A water pipe in Jordan
Shortage of water is just one of the problem Jordanians face

Competition from migrant workers

Those migrant worker groups are also making a dent in the labor market back in Jordan, says University of Jordan economist Ismail Abdurhaman, because they accept lower wages than Jordanians.

"They also don’t mind non-suitable working conditions," he says, "and they are more obedient than Jordanian workers.”

Jordan now has an estimated 600,000 guest workers, and 75,000 of them are South East Asian.

Jordan's working class is getting hit from both sides. It has been locked out of the once lucrative center of migrant work – the Gulf states – and it is increasingly unable to compete, back home, against guest workers.

Remittances from Jordanians who have remained in the Gulf – highly qualified and middle class workers such as teachers or engineers – are tipping the balance even further.
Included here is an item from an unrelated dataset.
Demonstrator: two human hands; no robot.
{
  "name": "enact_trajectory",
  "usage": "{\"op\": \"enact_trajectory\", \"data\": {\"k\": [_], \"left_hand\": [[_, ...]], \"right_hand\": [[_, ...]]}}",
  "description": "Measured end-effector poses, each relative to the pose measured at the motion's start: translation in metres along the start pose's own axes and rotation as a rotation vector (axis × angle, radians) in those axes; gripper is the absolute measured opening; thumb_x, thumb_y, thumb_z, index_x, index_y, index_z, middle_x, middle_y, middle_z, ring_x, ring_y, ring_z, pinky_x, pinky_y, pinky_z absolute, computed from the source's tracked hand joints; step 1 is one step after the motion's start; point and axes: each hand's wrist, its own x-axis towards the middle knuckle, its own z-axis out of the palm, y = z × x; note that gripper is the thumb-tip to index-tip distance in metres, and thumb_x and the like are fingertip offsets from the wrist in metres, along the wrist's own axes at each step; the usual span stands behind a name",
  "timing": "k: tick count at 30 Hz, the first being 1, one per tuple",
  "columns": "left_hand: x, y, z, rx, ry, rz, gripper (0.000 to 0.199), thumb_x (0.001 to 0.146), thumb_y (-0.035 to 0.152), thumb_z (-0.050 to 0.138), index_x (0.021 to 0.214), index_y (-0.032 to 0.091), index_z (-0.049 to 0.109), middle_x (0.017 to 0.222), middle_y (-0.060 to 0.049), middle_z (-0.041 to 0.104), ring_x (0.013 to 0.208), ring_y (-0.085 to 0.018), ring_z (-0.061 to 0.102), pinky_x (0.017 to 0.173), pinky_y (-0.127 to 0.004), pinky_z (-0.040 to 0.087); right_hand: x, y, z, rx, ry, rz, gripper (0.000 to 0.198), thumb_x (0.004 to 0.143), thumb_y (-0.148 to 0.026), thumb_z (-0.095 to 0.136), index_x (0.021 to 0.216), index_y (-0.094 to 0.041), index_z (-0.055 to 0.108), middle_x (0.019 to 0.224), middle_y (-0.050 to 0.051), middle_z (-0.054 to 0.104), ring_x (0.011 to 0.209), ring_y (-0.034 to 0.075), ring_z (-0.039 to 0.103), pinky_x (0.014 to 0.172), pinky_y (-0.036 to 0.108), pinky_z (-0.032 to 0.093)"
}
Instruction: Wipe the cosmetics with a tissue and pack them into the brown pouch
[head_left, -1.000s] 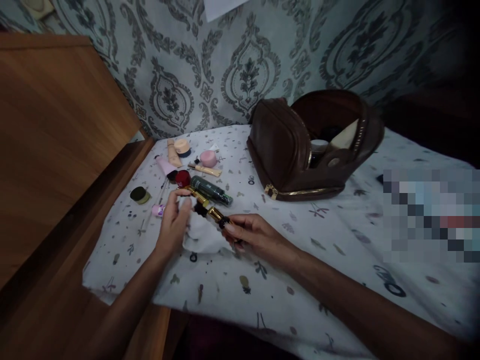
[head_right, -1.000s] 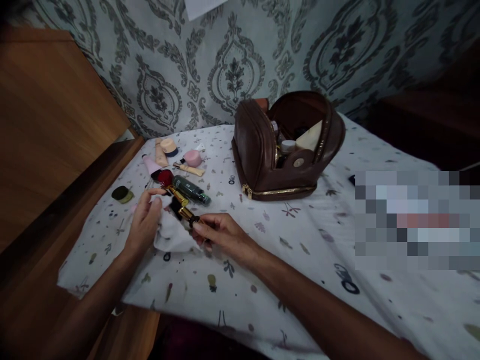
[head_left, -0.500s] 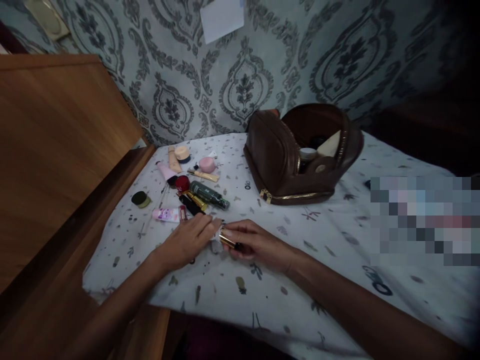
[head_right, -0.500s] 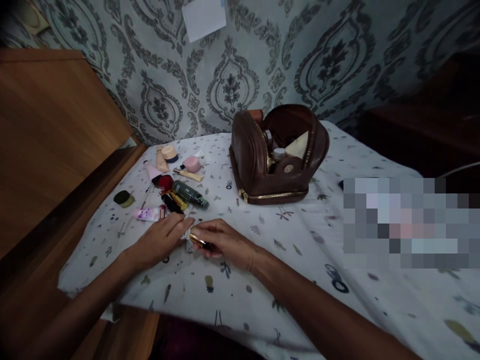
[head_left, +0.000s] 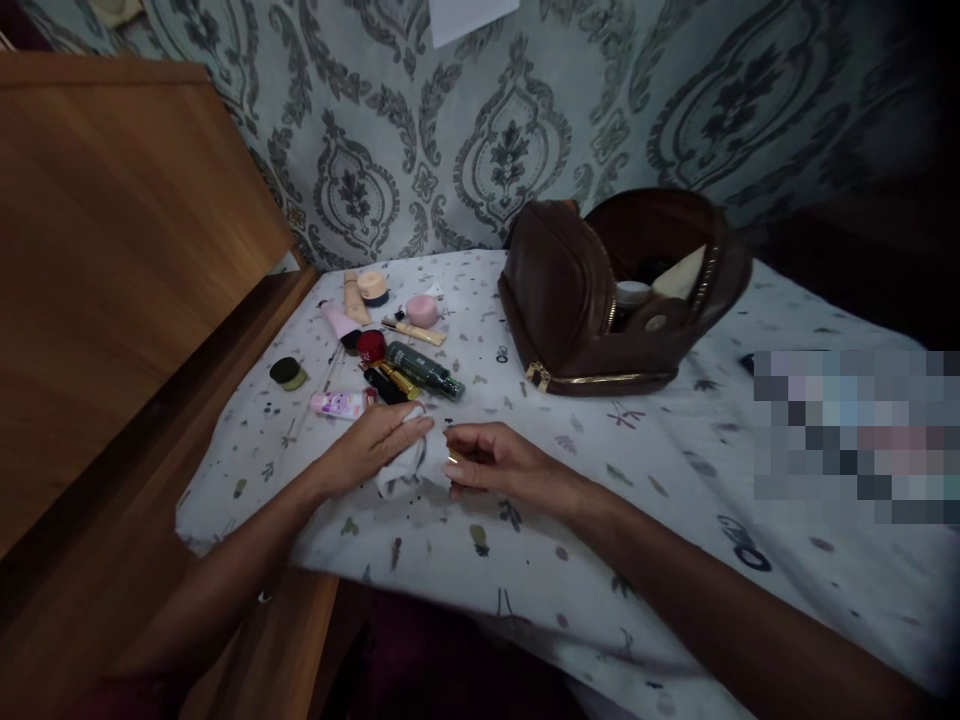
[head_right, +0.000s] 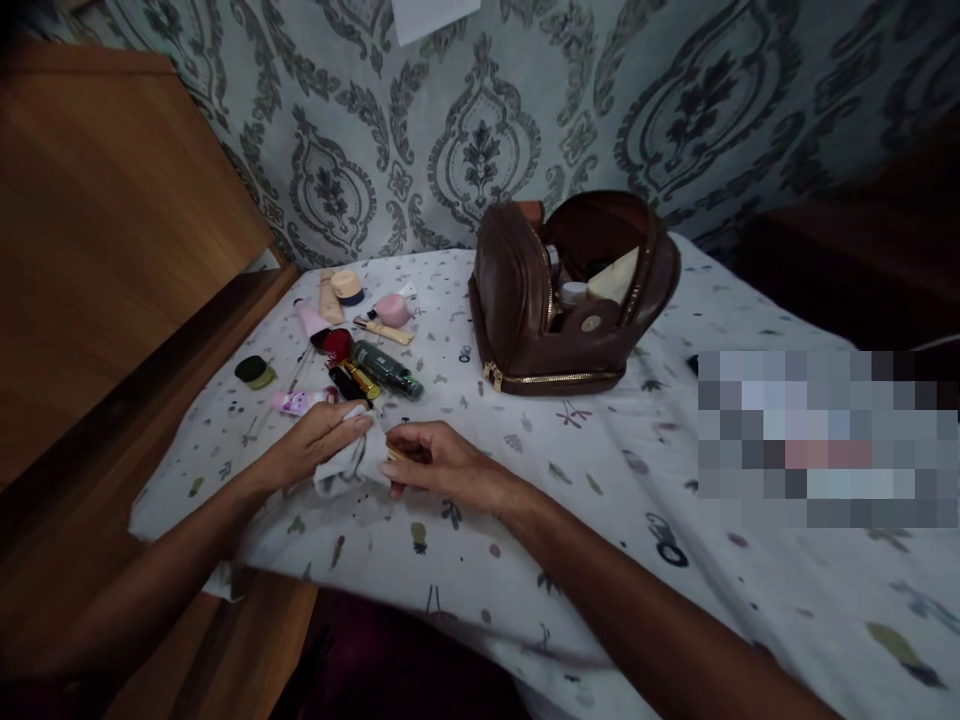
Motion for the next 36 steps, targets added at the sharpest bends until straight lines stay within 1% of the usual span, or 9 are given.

Their checks home total around three billion US dollars annually, according to the Central Bank of Jordan.

Jordan's King Abdullah (right) listens to the complaints of Jordanian citizens in Turki village
Wants to avoid the fate of Egypt's Mubarak: King Abdullah II (right)Image: AP

Big tasks ahead for the king

This remittance stream, however, is class-specific, enriching the middle class in Jordan and widening the already gaping divide here between rich and poor.

Economist Ismail Abdurhaman says it is a dangerous tendency and "this is why the government is taking care of this question and trying to alleviate this as much as possible."

By firing his cabinet and changing his prime minister last month, King Abdullah II of Jordan managed to avoid the kind of turmoil that toppled President Hosni Mubarak in Egypt.

King Abdullah’s new government has many grievances to attend to, not least the country's lopsided distribution of wealth. Solving this problem will not be easy, since it will require economic and tax reforms that will irk key constituents like the middle classes and political elite.